** Directions for this task **
Copy exactly, please, each line of the data below until the line that contains "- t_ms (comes" has been copied, beginning at the top.

++++ Provided entries

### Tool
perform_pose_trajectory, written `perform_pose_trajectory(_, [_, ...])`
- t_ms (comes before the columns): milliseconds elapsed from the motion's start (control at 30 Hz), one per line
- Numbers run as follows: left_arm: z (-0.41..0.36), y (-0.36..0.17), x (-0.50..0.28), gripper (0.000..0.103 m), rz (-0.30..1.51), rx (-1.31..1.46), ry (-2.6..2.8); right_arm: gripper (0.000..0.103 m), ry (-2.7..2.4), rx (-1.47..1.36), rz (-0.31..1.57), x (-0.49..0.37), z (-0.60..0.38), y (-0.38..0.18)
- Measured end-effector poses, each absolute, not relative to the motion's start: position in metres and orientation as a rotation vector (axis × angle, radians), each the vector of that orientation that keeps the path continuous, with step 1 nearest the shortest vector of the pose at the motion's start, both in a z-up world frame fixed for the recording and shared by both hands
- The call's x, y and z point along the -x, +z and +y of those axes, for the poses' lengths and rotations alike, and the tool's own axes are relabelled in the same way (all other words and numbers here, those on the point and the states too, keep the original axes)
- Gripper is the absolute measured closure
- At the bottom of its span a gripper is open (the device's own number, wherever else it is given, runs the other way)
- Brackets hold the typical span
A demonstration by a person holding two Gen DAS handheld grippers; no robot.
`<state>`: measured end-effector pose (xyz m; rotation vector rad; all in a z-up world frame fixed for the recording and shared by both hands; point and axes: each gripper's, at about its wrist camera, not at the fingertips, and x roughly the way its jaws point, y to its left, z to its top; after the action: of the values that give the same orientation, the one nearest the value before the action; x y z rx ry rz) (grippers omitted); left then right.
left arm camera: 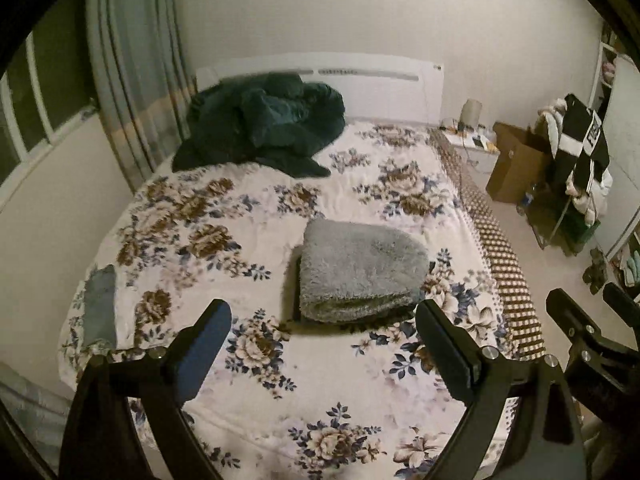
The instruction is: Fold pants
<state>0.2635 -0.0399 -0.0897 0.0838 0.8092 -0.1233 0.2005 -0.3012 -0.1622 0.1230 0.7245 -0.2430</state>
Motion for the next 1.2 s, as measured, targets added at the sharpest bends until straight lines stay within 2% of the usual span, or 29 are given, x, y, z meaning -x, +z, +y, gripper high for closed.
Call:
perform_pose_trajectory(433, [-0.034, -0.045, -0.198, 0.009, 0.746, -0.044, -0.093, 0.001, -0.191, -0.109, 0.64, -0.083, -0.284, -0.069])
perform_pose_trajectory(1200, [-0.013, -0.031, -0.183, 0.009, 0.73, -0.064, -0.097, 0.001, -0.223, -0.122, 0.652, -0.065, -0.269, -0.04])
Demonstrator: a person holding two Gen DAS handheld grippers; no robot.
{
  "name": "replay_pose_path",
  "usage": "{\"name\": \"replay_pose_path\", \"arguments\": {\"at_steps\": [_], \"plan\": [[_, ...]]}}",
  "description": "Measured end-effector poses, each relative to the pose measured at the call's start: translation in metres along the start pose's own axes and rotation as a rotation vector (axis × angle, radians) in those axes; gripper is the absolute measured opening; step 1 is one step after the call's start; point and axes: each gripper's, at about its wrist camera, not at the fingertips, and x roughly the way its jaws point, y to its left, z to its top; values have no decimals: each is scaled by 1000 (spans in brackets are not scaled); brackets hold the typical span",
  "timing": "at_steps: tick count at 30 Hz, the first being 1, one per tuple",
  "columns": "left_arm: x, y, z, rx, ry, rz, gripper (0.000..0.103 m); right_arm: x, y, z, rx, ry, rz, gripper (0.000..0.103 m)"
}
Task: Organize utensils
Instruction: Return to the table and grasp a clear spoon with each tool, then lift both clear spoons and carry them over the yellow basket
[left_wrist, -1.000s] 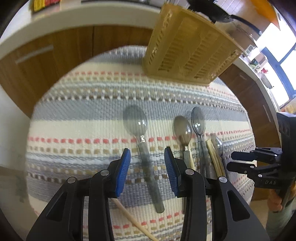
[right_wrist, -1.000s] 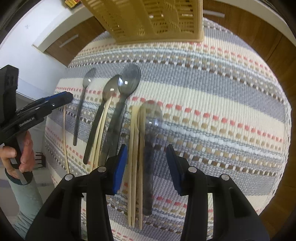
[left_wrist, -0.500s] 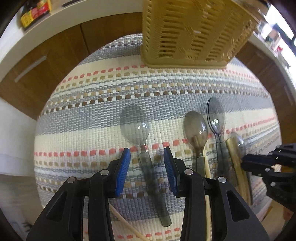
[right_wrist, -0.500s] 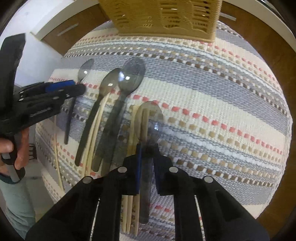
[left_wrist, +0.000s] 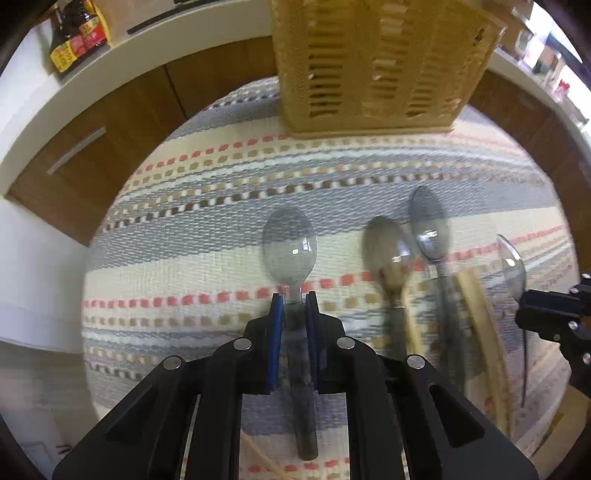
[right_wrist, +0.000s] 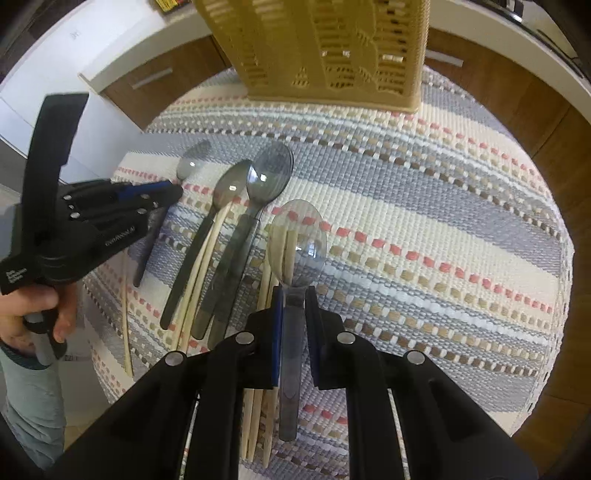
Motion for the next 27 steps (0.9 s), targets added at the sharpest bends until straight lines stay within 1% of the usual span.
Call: {"name": "replay_pose_path", "arguments": {"at_steps": [1, 6, 9, 12, 15, 17, 20, 21, 24, 27], "plan": [[-5, 0, -2, -11, -20, -27, 10, -5, -1, -1, 0, -12, 8, 10], [-31, -1, -12, -24, -113, -82, 10, -29, -3, -5, 4, -73, 46, 10], [-54, 0, -17, -27, -187, -114, 10, -50, -9, -9, 3, -118, 80, 10], [-83, 5, -21, -28, -280, -141, 10, -60, -4, -4, -1, -172, 106, 10], [-119, 6, -19, -35, -394, -176, 10, -84, -2, 2, -8, -252, 127, 10], [-128, 2, -7, -35, -449, -196, 10, -101, -3, 8, -16, -308, 136, 10], [-154, 3, 7, -11, -524, -228, 10, -121, 1, 19, -26, -393, 139, 10], [-157, 2, 8, -6, -537, -232, 10, -129, 0, 24, -30, -427, 139, 10], [-176, 1, 25, 6, -609, -244, 10, -141, 1, 37, -38, -494, 129, 10], [-185, 5, 39, 5, -670, -254, 10, -155, 2, 56, -45, -566, 110, 10]]}}
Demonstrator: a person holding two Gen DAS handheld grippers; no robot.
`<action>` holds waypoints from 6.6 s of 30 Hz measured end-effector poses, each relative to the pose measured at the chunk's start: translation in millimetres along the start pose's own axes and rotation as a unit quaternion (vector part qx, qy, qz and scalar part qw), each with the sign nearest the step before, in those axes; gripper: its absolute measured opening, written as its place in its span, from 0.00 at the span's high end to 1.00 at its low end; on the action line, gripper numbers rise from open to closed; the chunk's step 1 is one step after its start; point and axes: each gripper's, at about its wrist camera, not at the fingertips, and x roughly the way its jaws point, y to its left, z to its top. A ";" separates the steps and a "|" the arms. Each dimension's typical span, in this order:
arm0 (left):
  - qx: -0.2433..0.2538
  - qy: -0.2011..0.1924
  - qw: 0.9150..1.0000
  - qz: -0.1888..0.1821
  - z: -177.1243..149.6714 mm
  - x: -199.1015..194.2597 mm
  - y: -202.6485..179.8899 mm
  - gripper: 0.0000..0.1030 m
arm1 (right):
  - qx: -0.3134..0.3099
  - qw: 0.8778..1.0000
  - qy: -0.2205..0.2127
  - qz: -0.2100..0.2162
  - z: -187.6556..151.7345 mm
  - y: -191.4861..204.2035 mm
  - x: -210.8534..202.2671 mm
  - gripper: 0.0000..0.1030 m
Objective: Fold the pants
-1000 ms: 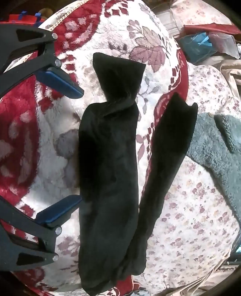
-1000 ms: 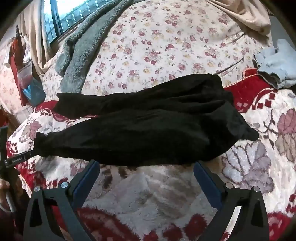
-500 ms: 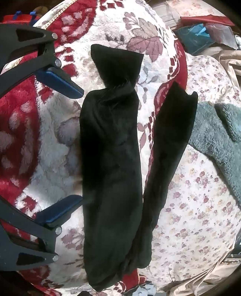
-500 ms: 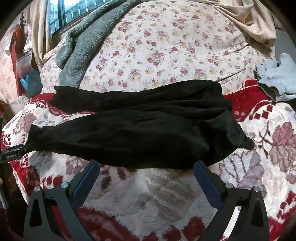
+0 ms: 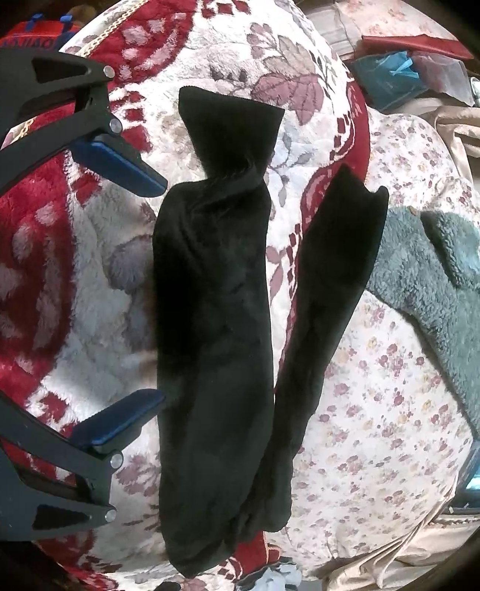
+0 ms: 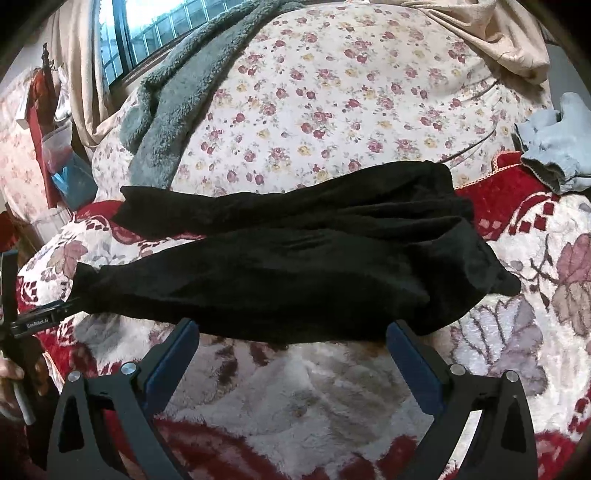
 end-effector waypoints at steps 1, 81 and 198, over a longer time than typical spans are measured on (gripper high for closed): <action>-0.002 0.000 1.000 0.000 -0.5 0.2 1.1 0.00 | 0.000 1.000 0.000 0.010 0.1 0.6 0.7 0.00; -0.120 0.069 0.990 0.026 24.8 76.0 69.2 0.00 | 0.240 0.970 0.032 -0.015 1.9 -142.9 49.0 0.02; -0.156 0.090 0.981 0.067 23.4 -12.1 152.2 0.29 | 0.277 0.960 0.007 -0.051 11.8 -187.8 -93.5 0.25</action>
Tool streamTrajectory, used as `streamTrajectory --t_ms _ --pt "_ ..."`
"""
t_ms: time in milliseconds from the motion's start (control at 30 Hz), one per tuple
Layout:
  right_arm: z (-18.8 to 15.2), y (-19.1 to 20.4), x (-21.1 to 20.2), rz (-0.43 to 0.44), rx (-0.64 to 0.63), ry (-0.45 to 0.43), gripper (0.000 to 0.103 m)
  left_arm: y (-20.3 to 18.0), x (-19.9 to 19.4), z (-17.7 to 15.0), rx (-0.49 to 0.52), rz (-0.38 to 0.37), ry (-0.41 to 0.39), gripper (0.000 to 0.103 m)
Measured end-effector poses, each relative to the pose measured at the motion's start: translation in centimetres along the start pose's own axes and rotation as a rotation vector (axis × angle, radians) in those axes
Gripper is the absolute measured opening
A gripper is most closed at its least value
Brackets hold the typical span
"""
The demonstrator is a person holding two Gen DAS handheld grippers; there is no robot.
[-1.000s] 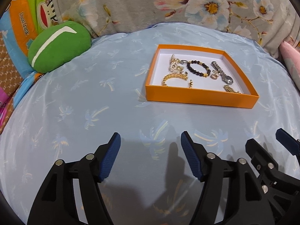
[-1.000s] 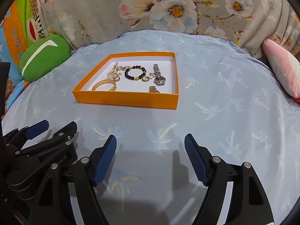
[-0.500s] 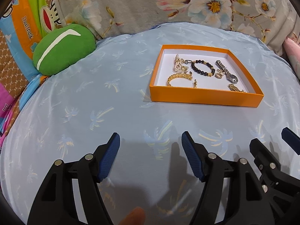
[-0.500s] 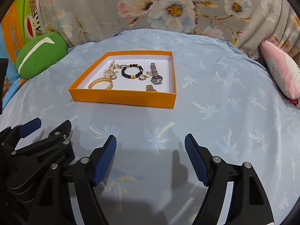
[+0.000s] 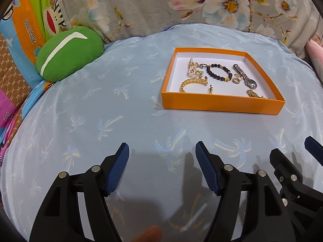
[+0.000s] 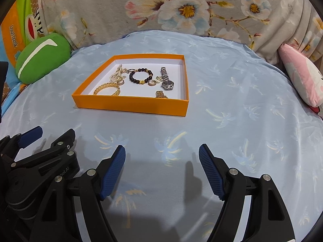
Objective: Organize jewelry
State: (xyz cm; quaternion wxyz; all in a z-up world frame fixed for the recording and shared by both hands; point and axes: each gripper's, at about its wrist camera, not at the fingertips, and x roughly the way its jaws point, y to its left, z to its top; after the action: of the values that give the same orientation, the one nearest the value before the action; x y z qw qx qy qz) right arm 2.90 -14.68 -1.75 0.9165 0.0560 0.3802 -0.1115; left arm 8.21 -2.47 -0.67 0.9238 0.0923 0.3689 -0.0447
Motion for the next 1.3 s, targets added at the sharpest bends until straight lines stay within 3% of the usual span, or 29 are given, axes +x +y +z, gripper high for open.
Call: streamTrajectory --t_ms 1300 --pt "0.04 -0.43 0.22 -0.004 0.000 0.004 0.074 0.03 0.00 -0.09 0.003 0.005 0.002 0.066"
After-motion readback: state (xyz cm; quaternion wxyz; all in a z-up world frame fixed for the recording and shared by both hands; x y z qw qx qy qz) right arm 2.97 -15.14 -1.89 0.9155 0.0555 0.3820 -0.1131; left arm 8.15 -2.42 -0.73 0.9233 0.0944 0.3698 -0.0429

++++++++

** Answer to this task **
### Tool
perform_pose_trajectory, written `perform_pose_trajectory(_, [_, ...])`
- t_ms (comes before the columns): milliseconds elapsed from the motion's start (control at 30 Hz), one per line

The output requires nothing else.